What was one idea from the reading that you found interesting and/or that you might like to explore in your future work?

  • In this week’s reading, ‘Playing with fear: Parkour and the mobility of emotions’, written by Stephen Saville, I was left to think about the difference between feeling an embodied experience to observing another person’s experiences. It is a really fine line. The text speaks on the emotion of fear and how it interplays heavily with the risky activity parkour. However, I see parkour as a thrilling and freeing experience, empty of fear and filled with adrenaline. I have watched many parkour videos on youtube and have always been envious of the way their bodies move so swiftly from building to building. When I watch these videos however, I do not feel “free”, rather I feel “envious”. The traceur (a practitioner of parkour) would not be experiencing envy as they free run, meaning that I am not embodying their experience, but I am reacting to it. 

What was one technique you noticed in any of the media examples that worked to heighten the sense of the bodies shown in the space/s?

  • It was interesting to learn from the Every Frame a Painting video, ‘Composing Movement’, that a technique used by director Akira Kurosawa in all of his films was the movement of nature. He included some kind of weather in every shot, that being rain, fire, smoke, wind, water or snow. This technique was used to pull emotional triggers and keep visual interest in a shot. It would also highlight a character’s inner emotions.

What did you talk about in class around exploring using space in frame? What techniques have you used in your own media work?

  • In class we spoke about the use of negative space in a frame, meaning, space where there is no action or focus.
  • It was interesting to discuss the different ways that negative space can be used to enhance or create meaning to a scene.
  • Negative space can assist in showing the proportions of something/someone. For example, using a long shot to highlight how small someone is whilst next to a tall mountain. Rather than just using a wide shot with part of the mountain in the frame, a long shot is used to exaggerate the belittled experience that the character is feeling.
  • Colour
  • Removing clutter from the frame is a great and simple way of highlighting loneliness and isolation

What did you explore or talk about exploring using colour in frame? What techniques have you used in your own media work?

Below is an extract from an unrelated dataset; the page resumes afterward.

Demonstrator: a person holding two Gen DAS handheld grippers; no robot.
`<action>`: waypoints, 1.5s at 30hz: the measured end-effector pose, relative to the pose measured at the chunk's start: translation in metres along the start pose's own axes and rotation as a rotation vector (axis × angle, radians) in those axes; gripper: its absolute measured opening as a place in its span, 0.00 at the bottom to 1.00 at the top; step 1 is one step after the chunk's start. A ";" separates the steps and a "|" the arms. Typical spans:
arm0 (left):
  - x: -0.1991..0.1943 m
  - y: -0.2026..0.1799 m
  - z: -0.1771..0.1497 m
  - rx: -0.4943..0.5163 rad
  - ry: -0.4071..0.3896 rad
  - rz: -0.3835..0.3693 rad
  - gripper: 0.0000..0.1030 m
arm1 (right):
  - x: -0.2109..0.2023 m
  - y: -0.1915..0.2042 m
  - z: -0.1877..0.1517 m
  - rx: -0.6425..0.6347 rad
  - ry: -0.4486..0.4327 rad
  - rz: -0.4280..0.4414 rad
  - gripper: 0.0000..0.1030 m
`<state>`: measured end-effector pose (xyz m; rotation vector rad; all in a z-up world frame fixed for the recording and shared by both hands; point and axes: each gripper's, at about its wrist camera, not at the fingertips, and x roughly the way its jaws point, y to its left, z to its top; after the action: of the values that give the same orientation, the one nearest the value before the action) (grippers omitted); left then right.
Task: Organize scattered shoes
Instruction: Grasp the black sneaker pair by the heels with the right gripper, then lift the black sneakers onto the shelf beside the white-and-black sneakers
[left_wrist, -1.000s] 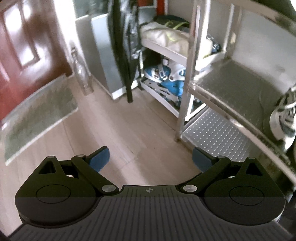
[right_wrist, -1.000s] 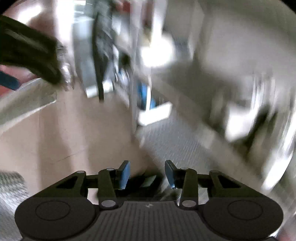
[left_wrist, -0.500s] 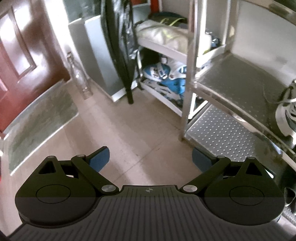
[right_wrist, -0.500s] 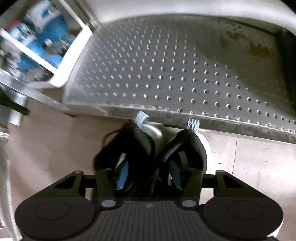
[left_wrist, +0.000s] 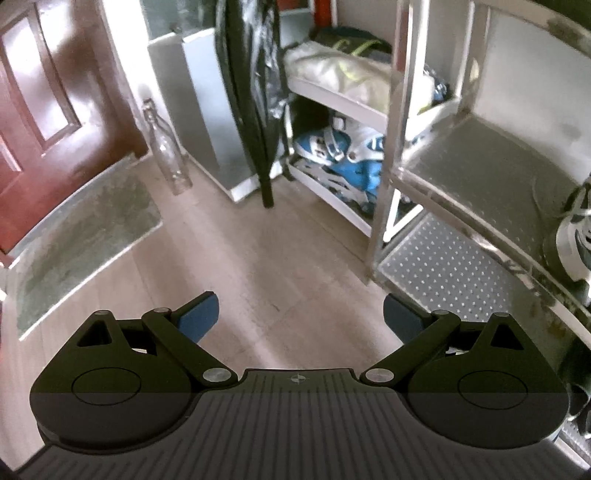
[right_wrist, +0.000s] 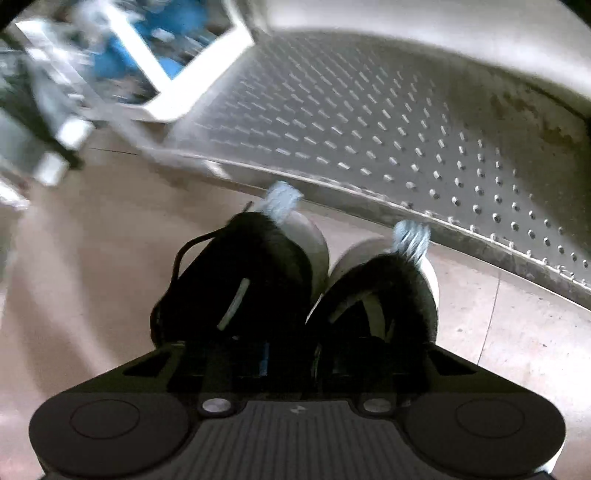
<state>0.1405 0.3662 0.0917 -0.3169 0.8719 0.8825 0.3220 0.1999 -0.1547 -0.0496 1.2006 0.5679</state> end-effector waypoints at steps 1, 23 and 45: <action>-0.002 0.007 0.001 -0.021 -0.012 0.012 0.96 | -0.026 0.010 -0.007 -0.029 -0.031 0.037 0.23; -0.014 0.055 0.010 -0.236 -0.069 0.049 0.96 | -0.195 0.090 0.139 -0.144 -0.713 -0.079 0.29; -0.013 0.039 0.010 -0.173 -0.060 0.006 0.96 | -0.248 0.041 0.082 -0.482 -0.808 -0.165 0.74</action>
<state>0.1107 0.3890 0.1119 -0.4365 0.7431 0.9708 0.3151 0.1657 0.1077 -0.2964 0.2576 0.6338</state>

  • Colours within the frame can be a reflection of how a character is feeling. 
  • The use of colour can help to associate characters to places or vice versa.
  • It can be used to highlight status  
  • In my work for this week I used colour as a way of pulling focus to the main character and showing how they are slightly out of place. This is important in my work because the character is in the house that she grew up in but things have changed and she feels misplaced.

What was/were the theme/s that your classmates noticed in your work for assignment 1?

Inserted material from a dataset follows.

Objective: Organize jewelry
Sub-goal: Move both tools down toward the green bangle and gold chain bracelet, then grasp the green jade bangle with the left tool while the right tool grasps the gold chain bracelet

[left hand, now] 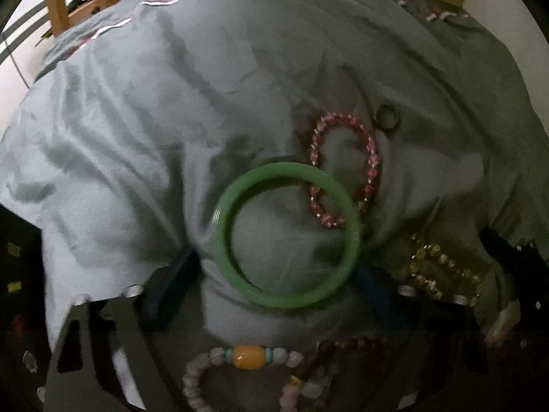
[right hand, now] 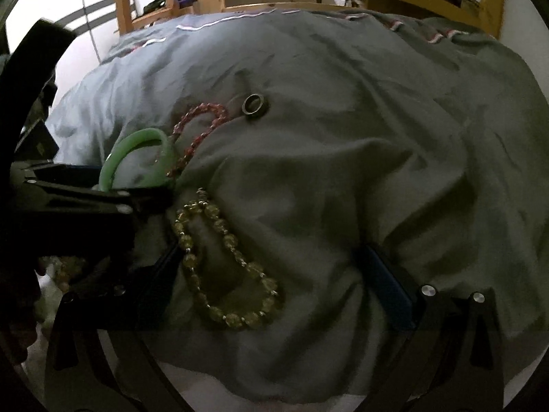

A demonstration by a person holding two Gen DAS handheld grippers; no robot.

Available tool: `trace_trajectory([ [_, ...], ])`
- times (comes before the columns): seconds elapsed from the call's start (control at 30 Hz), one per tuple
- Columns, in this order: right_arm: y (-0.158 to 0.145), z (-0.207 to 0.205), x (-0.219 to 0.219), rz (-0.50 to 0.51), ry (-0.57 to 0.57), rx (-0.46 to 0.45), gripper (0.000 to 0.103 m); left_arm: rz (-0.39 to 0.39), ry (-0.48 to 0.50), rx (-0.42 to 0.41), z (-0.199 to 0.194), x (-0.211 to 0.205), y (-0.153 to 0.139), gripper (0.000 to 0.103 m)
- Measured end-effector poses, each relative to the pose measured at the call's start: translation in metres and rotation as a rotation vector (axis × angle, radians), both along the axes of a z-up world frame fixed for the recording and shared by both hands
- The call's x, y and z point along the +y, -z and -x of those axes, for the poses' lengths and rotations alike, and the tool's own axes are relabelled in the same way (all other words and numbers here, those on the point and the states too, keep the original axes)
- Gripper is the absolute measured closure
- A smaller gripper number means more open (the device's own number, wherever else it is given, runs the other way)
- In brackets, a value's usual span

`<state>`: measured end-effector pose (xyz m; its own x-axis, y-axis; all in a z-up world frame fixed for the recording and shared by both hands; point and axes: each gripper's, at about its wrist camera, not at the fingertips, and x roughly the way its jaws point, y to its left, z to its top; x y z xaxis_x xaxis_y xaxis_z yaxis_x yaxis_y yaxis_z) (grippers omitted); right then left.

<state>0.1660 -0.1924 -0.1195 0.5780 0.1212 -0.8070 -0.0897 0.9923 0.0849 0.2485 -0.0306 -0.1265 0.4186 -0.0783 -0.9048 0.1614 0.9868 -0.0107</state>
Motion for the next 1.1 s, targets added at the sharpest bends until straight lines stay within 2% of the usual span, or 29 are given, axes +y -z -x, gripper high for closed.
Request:
trace_trajectory([
  [0.03,-0.002,0.003,-0.002,-0.019,0.000,-0.009,0.020,0.007,-0.009,-0.004,0.002,-0.001,-0.002,0.034],
  [0.1,-0.010,0.005,-0.007,-0.023,0.024,-0.035,0.061,0.022,-0.019,-0.007,0.000,0.000,-0.005,0.038],
  [0.17,-0.014,0.009,-0.008,-0.023,0.050,-0.054,0.073,0.014,-0.023,-0.019,0.002,0.000,-0.008,0.052],
  [0.27,-0.018,0.007,-0.019,-0.099,0.069,-0.051,0.083,0.023,-0.032,-0.036,0.000,0.002,-0.015,0.067],
  [0.3,-0.020,0.005,-0.022,-0.114,0.075,-0.054,0.086,0.029,-0.033,-0.038,0.000,0.001,-0.017,0.069],
  [0.4,-0.024,0.009,-0.023,-0.136,0.085,-0.078,0.092,0.050,-0.038,-0.035,-0.002,0.004,-0.020,0.076],
  [0.53,-0.030,0.018,-0.025,-0.159,0.086,-0.112,0.093,0.063,-0.019,-0.051,0.003,0.008,-0.024,0.090],
  [0.63,-0.032,0.024,-0.027,-0.169,0.087,-0.123,0.094,0.031,0.004,-0.086,0.012,0.009,-0.026,0.098],
  [0.7,-0.032,0.022,-0.028,-0.178,0.089,-0.122,0.094,-0.021,0.030,-0.128,0.013,0.002,-0.030,0.103],
  [0.77,-0.032,0.023,-0.029,-0.187,0.088,-0.123,0.094,-0.062,0.046,-0.166,0.015,-0.004,-0.033,0.103],
  [0.93,-0.035,0.025,-0.034,-0.234,0.081,-0.133,0.094,-0.058,0.062,-0.253,0.020,-0.009,-0.050,0.103],
  [1.1,-0.045,0.030,-0.035,-0.299,0.052,-0.192,0.095,-0.010,0.059,-0.245,0.020,-0.005,-0.053,0.103],
])
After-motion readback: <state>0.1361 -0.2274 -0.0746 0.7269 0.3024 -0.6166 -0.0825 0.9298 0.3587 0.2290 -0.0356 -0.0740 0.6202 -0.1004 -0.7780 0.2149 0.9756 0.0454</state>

  • In assignment 1 my classmates could recognise that I had made all of my pieces very differently, they all had different storylines and different characters.

What theme/s did you notice in your own work? Or, if there were none, what are some themes or ideas that you’re interested in exploring in the media collection for Assignment 2?

  • I struggled with finding a common theme in my assignment 1 works.
  • For assignment 2 I really want to find an aesthetic that is unique to my works. That may be the timing, the types of shots, the music used, audio layering ect.